Malaria Consortium researchers were part of a team assessing the capacity of Ugandan health facilities to provide quality malaria testing, care and treatment and found high rates of malaria testing among people suspected of have malaria. This is a significant improvement over previous years and achieves the target set by the National Malaria Reduction Strategic Plan to reduce morbidity and mortality. The results of the study have been published in Malaria Journal.
Since 2010, the World Health Organization has recommended that all patients with suspected malaria have their diagnosis confirmed by microscopy or a rapid diagnostic test (RDT) before treatment. The increasing use of malaria diagnostics such as RDTs can positively influence treatment choices, lead to better treatment outcomes and improve the quality of malaria surveillance and response.

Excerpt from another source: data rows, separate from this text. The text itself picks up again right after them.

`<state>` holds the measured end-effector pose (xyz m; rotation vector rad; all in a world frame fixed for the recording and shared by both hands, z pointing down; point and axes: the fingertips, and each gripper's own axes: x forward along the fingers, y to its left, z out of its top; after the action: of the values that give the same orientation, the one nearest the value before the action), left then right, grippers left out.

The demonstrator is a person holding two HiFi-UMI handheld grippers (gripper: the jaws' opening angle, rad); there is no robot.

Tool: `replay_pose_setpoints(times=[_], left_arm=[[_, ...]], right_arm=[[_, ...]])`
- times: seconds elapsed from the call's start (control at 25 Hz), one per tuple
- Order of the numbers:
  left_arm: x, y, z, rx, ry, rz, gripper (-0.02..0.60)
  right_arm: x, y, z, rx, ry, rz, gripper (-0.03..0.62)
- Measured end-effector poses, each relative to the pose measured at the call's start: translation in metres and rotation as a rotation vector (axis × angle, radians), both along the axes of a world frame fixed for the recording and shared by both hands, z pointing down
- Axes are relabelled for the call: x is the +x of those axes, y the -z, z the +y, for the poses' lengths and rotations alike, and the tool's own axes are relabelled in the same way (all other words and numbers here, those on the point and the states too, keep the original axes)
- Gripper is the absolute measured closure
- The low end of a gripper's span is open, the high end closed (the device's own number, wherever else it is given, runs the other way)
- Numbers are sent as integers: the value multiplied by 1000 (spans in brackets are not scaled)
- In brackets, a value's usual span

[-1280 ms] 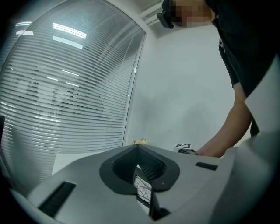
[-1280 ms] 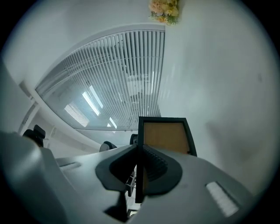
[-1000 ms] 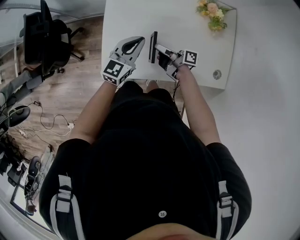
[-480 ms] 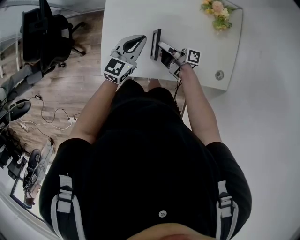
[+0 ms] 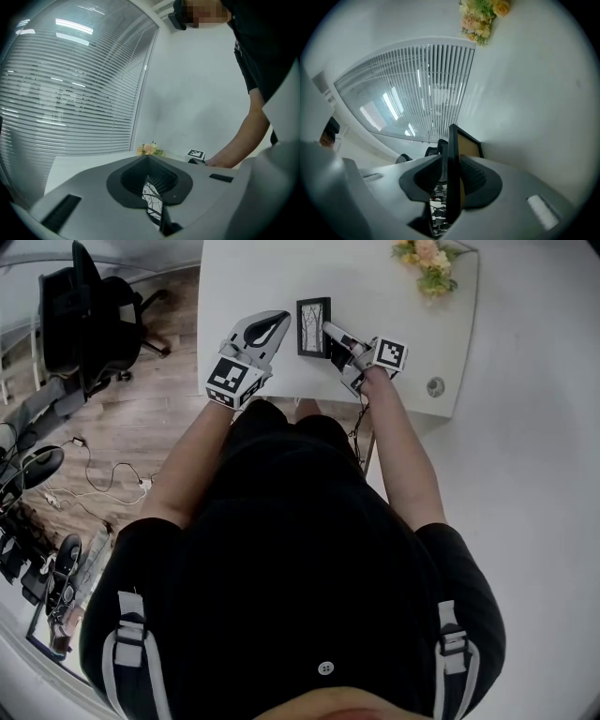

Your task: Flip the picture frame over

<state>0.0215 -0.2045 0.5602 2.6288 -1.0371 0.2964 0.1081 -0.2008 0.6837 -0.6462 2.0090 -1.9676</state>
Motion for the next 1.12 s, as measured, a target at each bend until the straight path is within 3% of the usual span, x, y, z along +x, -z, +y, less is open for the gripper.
replay_pose_setpoints(times=[0.08, 0.32, 0.64, 0.92, 1.0, 1.12], left_arm=[[2, 3, -1, 4, -6, 3, 578], [3, 6, -2, 7, -18, 5, 578], [0, 2, 0, -3, -30, -1, 578], [-3, 3, 1, 2, -41, 1, 578], [-4, 6, 1, 7, -46, 4, 578], [-4, 8, 2, 10, -56, 2, 578]], right_arm=[[4, -1, 1, -5, 2, 32, 514], [13, -11, 2, 15, 9, 156, 510], [19, -32, 7, 41, 68, 379, 405], [27, -45, 11, 131, 165, 730, 271], [28, -42, 10, 177, 186, 819, 265], [22, -30, 8, 234, 193, 843, 261]])
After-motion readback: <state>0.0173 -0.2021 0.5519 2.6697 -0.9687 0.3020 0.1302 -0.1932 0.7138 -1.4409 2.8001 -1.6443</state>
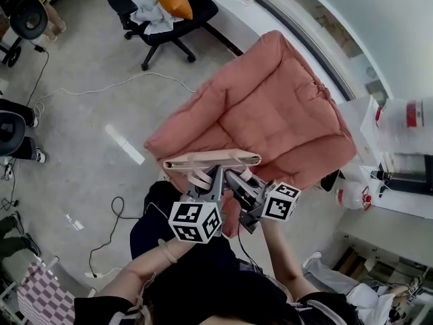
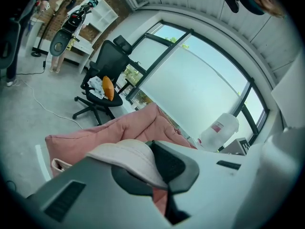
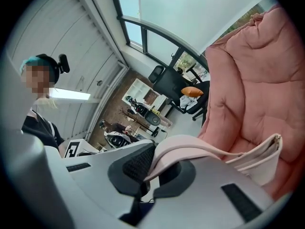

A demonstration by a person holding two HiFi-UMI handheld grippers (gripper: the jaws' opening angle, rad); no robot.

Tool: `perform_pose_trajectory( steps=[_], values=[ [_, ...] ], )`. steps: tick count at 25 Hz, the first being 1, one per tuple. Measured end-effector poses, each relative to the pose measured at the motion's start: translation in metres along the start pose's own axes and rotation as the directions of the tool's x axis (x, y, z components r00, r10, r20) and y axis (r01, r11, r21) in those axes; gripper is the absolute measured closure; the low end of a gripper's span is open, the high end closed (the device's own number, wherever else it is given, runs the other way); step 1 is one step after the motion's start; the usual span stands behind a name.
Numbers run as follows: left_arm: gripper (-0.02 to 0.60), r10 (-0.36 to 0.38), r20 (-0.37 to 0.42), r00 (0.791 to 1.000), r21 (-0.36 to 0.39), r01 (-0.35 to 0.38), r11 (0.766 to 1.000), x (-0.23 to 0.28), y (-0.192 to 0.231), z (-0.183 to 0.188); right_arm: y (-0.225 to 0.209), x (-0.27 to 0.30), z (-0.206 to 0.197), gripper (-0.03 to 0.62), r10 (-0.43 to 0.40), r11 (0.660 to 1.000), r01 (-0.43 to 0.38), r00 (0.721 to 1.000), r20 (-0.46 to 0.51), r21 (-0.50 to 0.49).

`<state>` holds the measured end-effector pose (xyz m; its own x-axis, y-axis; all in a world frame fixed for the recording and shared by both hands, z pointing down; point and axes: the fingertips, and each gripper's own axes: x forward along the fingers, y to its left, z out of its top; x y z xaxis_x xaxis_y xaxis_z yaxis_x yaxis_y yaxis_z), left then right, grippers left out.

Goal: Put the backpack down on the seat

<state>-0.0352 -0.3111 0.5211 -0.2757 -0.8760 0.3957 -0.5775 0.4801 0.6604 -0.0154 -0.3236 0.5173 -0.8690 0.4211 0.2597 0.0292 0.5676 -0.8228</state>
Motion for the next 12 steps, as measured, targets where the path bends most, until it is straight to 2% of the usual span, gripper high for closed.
perform_pose_trajectory(
  steps=[7,12],
  values=[
    [0.565,-0.007,-0.004,1.0,-0.04,0.007,0.999,0.002,-0.003,-0.002,-0.004,-0.003,-0.001,0.562,-0.001,1.0,0.002,1.0,-0.025,0.013],
    [0.565,0.008,-0.01,1.0,-0.06,-0.008,0.998,0.015,0.014,0.0,-0.018,0.012,0.002,0.562,-0.013,1.0,0.014,0.999,-0.043,0.026]
  ],
)
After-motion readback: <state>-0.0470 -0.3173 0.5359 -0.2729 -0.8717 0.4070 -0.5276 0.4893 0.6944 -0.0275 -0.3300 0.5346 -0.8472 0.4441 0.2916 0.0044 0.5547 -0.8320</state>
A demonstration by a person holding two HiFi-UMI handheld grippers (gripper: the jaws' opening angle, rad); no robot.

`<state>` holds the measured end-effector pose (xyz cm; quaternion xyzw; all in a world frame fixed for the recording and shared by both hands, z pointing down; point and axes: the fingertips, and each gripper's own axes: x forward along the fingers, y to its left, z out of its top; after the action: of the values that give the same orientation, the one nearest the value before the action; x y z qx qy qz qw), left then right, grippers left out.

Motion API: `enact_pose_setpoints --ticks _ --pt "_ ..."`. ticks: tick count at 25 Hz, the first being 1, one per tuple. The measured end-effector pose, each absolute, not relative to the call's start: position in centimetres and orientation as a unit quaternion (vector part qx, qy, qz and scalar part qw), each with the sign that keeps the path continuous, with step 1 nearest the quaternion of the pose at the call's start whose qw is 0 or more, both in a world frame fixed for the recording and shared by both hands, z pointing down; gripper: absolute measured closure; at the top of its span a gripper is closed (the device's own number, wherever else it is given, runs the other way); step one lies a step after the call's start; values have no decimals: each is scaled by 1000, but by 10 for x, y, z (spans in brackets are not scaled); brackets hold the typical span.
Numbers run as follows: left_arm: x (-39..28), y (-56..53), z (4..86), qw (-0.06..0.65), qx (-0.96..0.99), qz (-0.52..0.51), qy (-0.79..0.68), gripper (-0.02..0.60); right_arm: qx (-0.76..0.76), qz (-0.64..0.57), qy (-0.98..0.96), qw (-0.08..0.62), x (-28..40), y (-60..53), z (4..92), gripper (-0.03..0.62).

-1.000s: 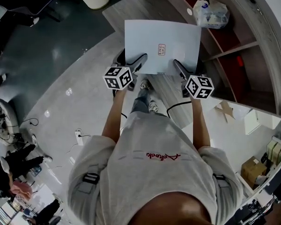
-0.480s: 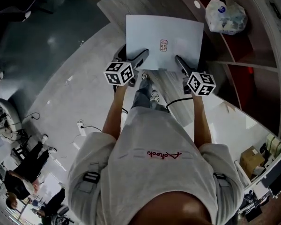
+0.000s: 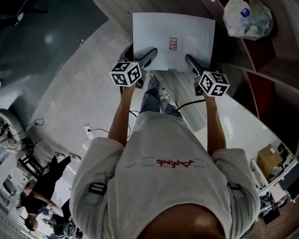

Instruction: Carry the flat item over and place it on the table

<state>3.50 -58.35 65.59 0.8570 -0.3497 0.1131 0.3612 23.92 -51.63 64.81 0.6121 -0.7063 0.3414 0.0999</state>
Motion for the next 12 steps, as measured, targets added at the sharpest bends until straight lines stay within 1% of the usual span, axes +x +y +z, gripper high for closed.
enact_pose_setpoints --ticks 12 --pt "40 -629 698 379 849 134 -344 104 613 363 -694 106 244 -558 692 77"
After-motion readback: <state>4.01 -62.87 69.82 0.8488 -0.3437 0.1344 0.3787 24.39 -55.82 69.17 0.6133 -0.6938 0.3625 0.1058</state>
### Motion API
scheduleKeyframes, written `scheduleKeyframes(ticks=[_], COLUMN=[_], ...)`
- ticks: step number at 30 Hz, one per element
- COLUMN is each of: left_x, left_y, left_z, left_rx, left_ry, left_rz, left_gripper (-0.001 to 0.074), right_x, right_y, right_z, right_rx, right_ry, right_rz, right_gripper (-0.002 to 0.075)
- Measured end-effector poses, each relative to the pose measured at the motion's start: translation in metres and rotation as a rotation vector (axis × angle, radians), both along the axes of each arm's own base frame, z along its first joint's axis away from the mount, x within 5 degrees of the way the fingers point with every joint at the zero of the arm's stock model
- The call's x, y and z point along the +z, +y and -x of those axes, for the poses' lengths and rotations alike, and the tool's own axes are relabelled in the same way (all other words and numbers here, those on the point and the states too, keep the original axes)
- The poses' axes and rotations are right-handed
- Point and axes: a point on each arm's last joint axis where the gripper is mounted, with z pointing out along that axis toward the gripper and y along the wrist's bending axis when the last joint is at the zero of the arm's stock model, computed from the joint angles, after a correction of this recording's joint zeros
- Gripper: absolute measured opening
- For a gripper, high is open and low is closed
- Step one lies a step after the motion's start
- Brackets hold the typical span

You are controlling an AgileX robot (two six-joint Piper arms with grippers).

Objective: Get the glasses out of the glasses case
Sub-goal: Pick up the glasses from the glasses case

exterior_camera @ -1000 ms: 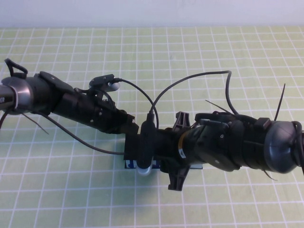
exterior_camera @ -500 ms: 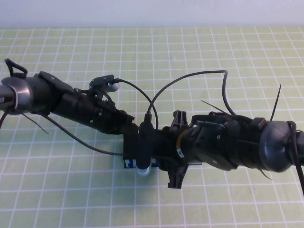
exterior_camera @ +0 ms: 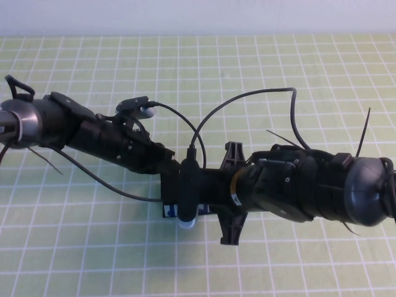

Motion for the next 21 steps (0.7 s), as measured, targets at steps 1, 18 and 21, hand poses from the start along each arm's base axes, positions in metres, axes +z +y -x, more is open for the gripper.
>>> scheduleKeyframes(ticks=[1, 18, 21], left_x=[0.002, 0.123, 0.112], left_y=[0.000, 0.011, 0.017], left_z=[0.000, 0.053, 0.068], left_rx=[-0.001, -0.180, -0.224], left_ry=[-0.005, -0.434, -0.468], left_rz=[0.000, 0.032, 0.083], left_gripper=[-0.0004, -0.0004, -0.0004], right_x=[0.003, 0.026, 0.028], right_y=[0.000, -0.005, -0.005], right_z=[0.001, 0.002, 0.002], right_rx=[-0.003, -0.050, -0.068], right_ry=[-0.005, -0.044, -0.042], right_rz=[-0.008, -0.069, -0.082], right_gripper=[0.0055, 0.0002, 0.0001])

Data collected in March and April 2017 from a cross-sectional survey of 1,085 public and private health facilities in 52 districts supported by the U.S. President’s Malaria Initiative (PMI) also assessed the availability of treatment guidelines. management of malaria, formative supervision and training of health workers in the use of rapid diagnostic tests (RDTs) for malaria.
The results showed that 86% of facilities tested more than 75% of patients suspected of having malaria, up from 59% in 2014. This is in line with the goal of testing at least 75% of people suspected of having malaria. to have malaria, established by the National Strategic Plan for Malaria Reduction 2014-2020.
“We have found the improvement in malaria testing rates to be impressive. Supportive supervision, such as that provided by the Malaria Action Program for Districts (MAPD) funded by the United States Government (USG ) and having at least one health worker trained in malaria diagnosis using RDTs were statistically significant factors in screening at least 75% of patients suspected of having malaria. of our study therefore underscore the need for malaria control programs to provide regular supervision of health facilities and to train health workers in the use of RDTs,” said Dr Sam Siduda Gudoi, Director of the MAPD program, Malaria Consortium Uganda.
The researchers also found an 88% testing rate among private, for-profit facilities – slightly higher than that seen in public facilities (84%). Similarly, the Uganda Malaria Indicator Survey 2018/19 (population-based survey) indicated that children under five who had a fever in the two weeks prior to the survey and whose blood had been taken from the finger or the heel for the test could reach 70% in certain quarters.
The study further showed that most health facilities indicated that artemisinin-based combination therapy for malaria was available at the time of the survey. RDTs were available in almost all facilities (92%).
The researchers say that the wide availability of antimalarial products can be attributed to increased commitments, investments and funding for malaria control efforts by major international funding agencies. The long-term availability of these products is, however, essential for effective malaria control and to maintain and increase this level of detection rates.